SÃO PAULO - Após incorporar em 2011 novas subsidiárias à sua estrutura – Brado, Vetria e Ritmo -, o analista Stephen Trent, do Citigroup, ajustou suas estimativas para a ALL (ALLL3).
O especialista se diz feliz com o fato da ALL parecer se distanciar do passado de uma empresa de capital intensivo, em direção a um futuro como operadora. “Vemos os projetos novos de Brado, Ritmo, Rumo e os projetos 'potenciais' de Vetria como coerentes com esse plano. Nos casos acima, não nos perturba ver a ALL sacrificar alguma margem Ebitda (relação percentual entre receita líquida e geração operacional de caixa), em troca de que a outra empresa faça o investimento”, afirma.

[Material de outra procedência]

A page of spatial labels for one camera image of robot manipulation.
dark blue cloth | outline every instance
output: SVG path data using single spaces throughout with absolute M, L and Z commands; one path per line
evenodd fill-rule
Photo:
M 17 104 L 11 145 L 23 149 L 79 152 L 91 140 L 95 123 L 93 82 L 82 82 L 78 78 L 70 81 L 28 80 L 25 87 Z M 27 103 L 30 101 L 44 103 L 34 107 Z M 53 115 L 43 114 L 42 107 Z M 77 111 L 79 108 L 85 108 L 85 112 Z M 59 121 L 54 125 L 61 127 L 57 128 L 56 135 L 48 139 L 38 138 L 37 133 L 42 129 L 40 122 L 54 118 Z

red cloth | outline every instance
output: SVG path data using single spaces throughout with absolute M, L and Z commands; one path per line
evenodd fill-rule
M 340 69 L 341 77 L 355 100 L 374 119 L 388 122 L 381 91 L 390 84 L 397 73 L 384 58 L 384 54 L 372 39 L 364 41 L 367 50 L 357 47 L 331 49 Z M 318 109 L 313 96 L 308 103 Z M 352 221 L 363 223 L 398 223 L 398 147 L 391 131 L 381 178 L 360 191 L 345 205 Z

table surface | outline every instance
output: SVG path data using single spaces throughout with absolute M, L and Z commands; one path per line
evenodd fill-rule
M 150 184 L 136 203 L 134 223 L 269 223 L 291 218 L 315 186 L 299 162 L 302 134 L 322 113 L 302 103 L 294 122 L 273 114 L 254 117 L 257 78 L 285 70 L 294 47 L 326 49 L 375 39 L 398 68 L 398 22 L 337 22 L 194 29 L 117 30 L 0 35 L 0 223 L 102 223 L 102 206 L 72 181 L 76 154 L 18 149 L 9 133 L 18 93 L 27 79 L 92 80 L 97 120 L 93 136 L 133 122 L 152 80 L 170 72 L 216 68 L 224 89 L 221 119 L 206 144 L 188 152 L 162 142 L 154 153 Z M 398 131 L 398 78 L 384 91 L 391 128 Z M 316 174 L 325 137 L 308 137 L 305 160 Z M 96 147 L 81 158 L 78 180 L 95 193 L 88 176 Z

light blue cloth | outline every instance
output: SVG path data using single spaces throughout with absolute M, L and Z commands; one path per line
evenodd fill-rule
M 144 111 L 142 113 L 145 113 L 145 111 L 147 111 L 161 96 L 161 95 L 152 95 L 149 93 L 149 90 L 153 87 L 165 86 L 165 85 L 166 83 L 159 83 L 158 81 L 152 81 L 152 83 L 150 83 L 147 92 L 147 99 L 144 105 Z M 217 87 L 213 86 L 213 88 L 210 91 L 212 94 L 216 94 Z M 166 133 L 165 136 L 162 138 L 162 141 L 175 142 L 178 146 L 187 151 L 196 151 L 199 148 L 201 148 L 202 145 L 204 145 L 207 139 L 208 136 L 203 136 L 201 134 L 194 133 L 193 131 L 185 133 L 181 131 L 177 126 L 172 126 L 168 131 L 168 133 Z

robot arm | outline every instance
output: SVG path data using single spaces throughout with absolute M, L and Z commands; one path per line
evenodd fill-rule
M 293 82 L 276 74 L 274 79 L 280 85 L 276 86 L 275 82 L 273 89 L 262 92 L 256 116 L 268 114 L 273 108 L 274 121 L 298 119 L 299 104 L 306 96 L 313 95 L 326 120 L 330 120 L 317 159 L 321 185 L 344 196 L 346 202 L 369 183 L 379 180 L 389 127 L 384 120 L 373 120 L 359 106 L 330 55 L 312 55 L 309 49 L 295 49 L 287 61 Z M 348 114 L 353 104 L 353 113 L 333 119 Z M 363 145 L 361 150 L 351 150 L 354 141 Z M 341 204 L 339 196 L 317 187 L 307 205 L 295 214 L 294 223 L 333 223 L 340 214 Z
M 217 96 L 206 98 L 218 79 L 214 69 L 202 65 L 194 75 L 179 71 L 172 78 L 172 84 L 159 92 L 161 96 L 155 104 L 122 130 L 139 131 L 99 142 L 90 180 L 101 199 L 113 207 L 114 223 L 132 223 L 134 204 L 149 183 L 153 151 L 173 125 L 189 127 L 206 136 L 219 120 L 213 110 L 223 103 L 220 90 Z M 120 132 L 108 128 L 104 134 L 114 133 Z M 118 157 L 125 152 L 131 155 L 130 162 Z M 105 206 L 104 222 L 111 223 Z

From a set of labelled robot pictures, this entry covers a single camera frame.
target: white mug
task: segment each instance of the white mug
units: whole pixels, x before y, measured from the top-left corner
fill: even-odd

Mas há um porém. “Reduzimos nossas estimativas para a empresa, uma vez que o crescimento da Brado/Ritmo implica margem Ebitda menor (em relação às nossas estimativas anteriores), mas com um cenário possivelmente melhor para o FCL (Fluxo de Caixa Livre). Devido às condições de tempo seco no Sul no Brasil, também continuamos cautelosos em termos de volumes”, explica Trent.
Assim, ele reiterou a recomendação de compra para as ações da empresa, mas com um preço-alvo menor, passando de R$ 21,00 para R$ 20,00, um upside de 93,98% frente ao último fechamento, que foi de R$ 10,31.